Daniels was charged with resisting arrest, but he said those charges were stayed. He was also never charged with anything related to the initial traffic stop.
“Subsequent investigation resulted in the Ford having a Manitoba in-transit sticker which had valid inter-province insurance,” writes one officer in his notes.
‘Not an arrestable offence’
Tom Engel, a lawyer with the Criminal Trial Lawyers’ Association, said Daniels should never have been arrested in the first place.
Engel said that after reviewing the video, he believes the officers’ action were unwarranted, and that the traffic stopped could have been handled differently.
“This officer just escalated and escalated [the situation],” said Engel. “They are trained to deescalate so he did the opposite of his training.”
However, with regards to Daniels’ claim that the actions of the police officer were racially-motivated, Engel notes that there is no mention of race during the interaction.

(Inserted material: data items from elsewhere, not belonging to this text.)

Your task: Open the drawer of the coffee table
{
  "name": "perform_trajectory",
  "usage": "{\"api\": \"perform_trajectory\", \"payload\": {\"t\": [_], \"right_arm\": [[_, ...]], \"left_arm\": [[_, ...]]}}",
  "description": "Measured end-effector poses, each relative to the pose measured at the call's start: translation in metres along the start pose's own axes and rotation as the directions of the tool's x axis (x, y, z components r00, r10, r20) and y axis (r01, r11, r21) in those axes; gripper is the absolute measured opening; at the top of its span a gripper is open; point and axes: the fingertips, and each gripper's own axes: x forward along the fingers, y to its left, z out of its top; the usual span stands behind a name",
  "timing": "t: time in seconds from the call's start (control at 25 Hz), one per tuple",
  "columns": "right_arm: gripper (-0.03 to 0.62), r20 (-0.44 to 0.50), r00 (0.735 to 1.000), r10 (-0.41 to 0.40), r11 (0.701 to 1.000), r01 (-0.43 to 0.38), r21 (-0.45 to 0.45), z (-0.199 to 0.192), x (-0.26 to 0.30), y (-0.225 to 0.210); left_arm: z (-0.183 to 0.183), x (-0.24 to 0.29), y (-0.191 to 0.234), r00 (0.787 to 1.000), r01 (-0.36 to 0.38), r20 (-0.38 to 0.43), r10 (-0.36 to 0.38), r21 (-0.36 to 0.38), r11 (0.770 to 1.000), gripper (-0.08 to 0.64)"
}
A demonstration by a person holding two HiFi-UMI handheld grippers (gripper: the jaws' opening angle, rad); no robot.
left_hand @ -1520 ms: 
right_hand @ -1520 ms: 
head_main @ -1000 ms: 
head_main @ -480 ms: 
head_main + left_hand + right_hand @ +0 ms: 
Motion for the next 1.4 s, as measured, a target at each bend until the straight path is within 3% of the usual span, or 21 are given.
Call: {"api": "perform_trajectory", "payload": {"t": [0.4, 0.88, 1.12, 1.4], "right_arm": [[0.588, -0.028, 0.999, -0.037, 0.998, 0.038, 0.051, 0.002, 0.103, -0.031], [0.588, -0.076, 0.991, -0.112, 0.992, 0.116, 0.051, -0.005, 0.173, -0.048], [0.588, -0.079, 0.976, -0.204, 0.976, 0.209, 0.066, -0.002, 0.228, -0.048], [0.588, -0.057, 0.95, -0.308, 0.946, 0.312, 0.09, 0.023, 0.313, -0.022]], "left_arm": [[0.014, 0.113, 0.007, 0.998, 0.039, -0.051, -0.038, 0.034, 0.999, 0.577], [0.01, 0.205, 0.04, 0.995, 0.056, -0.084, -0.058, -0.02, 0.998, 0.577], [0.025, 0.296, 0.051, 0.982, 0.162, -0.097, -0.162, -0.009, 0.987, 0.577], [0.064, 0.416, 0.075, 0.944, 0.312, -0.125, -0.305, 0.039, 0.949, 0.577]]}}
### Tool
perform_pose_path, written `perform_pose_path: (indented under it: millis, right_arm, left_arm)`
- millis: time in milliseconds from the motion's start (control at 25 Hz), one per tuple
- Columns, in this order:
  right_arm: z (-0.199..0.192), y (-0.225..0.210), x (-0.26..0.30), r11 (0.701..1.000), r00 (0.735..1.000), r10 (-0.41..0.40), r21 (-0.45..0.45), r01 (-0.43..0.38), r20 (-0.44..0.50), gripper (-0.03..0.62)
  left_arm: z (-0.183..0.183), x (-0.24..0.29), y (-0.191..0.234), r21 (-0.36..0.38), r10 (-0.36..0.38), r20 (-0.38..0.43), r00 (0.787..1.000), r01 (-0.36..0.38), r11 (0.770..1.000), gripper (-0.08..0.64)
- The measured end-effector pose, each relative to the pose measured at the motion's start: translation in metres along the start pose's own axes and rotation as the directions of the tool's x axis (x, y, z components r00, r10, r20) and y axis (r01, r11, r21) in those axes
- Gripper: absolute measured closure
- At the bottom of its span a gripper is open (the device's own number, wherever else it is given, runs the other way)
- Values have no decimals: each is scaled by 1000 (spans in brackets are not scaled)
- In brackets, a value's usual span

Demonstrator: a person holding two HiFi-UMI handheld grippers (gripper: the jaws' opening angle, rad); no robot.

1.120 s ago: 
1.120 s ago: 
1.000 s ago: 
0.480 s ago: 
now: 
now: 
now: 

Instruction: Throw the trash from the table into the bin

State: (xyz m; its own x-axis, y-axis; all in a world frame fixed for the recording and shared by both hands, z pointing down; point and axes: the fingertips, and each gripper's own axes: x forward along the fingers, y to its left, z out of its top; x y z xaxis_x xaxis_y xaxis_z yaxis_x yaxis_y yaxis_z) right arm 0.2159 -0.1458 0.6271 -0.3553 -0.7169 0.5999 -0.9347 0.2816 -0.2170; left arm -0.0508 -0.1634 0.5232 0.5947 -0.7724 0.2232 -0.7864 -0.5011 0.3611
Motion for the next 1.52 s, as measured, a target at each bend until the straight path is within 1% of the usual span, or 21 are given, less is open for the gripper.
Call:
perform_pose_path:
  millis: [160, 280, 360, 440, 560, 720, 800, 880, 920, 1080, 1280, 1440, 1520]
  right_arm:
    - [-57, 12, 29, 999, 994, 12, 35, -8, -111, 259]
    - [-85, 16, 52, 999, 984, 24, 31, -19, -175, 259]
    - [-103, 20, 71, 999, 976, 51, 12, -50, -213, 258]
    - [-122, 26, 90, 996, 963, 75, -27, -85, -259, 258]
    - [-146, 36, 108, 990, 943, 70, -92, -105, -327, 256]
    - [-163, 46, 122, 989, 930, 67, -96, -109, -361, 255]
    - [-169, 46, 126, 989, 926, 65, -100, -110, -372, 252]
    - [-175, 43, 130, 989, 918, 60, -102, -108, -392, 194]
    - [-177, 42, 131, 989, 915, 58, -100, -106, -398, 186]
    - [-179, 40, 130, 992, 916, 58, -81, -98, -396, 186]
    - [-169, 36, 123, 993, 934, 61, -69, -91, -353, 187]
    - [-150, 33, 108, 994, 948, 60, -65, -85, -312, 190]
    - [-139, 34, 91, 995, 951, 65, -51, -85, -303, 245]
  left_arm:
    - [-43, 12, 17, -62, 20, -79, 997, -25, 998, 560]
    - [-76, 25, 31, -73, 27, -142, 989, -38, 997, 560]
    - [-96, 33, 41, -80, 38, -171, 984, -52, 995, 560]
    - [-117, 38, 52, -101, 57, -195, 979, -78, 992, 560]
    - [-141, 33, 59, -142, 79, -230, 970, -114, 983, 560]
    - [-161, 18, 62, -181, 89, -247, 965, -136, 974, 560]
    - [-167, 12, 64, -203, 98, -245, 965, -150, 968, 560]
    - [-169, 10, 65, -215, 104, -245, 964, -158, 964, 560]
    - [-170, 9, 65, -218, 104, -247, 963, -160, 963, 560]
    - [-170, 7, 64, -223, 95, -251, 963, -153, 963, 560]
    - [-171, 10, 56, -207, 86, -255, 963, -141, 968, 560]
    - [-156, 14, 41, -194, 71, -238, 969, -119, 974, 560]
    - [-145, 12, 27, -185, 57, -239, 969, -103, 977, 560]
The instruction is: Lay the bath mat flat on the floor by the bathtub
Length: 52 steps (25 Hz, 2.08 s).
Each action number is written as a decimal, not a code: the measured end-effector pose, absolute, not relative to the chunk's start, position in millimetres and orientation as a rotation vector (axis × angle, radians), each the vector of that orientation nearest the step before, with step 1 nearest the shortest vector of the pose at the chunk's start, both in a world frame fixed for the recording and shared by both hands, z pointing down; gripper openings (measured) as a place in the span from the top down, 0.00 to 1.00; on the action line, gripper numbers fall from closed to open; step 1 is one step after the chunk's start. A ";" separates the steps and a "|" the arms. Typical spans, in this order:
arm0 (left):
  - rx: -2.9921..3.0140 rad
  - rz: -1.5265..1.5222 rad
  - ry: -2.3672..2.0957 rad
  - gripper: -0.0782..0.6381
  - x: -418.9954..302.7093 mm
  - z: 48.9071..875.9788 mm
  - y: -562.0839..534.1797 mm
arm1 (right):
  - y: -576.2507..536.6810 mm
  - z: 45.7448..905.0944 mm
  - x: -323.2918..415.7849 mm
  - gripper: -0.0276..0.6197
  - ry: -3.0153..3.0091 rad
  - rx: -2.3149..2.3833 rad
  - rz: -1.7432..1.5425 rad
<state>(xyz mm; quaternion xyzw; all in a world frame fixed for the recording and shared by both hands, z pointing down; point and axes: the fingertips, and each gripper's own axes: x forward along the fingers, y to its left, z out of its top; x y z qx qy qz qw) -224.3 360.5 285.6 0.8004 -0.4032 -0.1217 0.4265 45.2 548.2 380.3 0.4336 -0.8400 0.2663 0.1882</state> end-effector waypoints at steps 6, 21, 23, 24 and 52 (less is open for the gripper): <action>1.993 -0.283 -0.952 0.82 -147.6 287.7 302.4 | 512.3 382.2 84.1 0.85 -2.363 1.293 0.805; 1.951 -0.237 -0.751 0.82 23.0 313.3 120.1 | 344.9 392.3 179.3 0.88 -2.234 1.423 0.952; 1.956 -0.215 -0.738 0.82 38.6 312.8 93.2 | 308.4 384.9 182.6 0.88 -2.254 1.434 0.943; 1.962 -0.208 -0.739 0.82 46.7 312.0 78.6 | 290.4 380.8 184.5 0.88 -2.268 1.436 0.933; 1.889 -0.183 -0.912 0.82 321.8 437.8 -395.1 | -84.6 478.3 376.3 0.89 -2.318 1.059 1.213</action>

“Maybe this cop treats everybody the same way,” said Engle. “Some police officers, if you challenge their authority, it goes very badly.”
Trust in police
Daniels says he’d had regular interactions with police during his time working at the Sunrise Healing Lodge, a centre that provides addiction treatments for Indigenous people.
But after the arrest, Daniels said he’s lost trust in law enforcement.
“I don’t want to be within a couple of yards of them now,” said Daniels. “That trust is basically gone.”
Daniels said he is planning to sue the officers and is working on retaining a lawyer.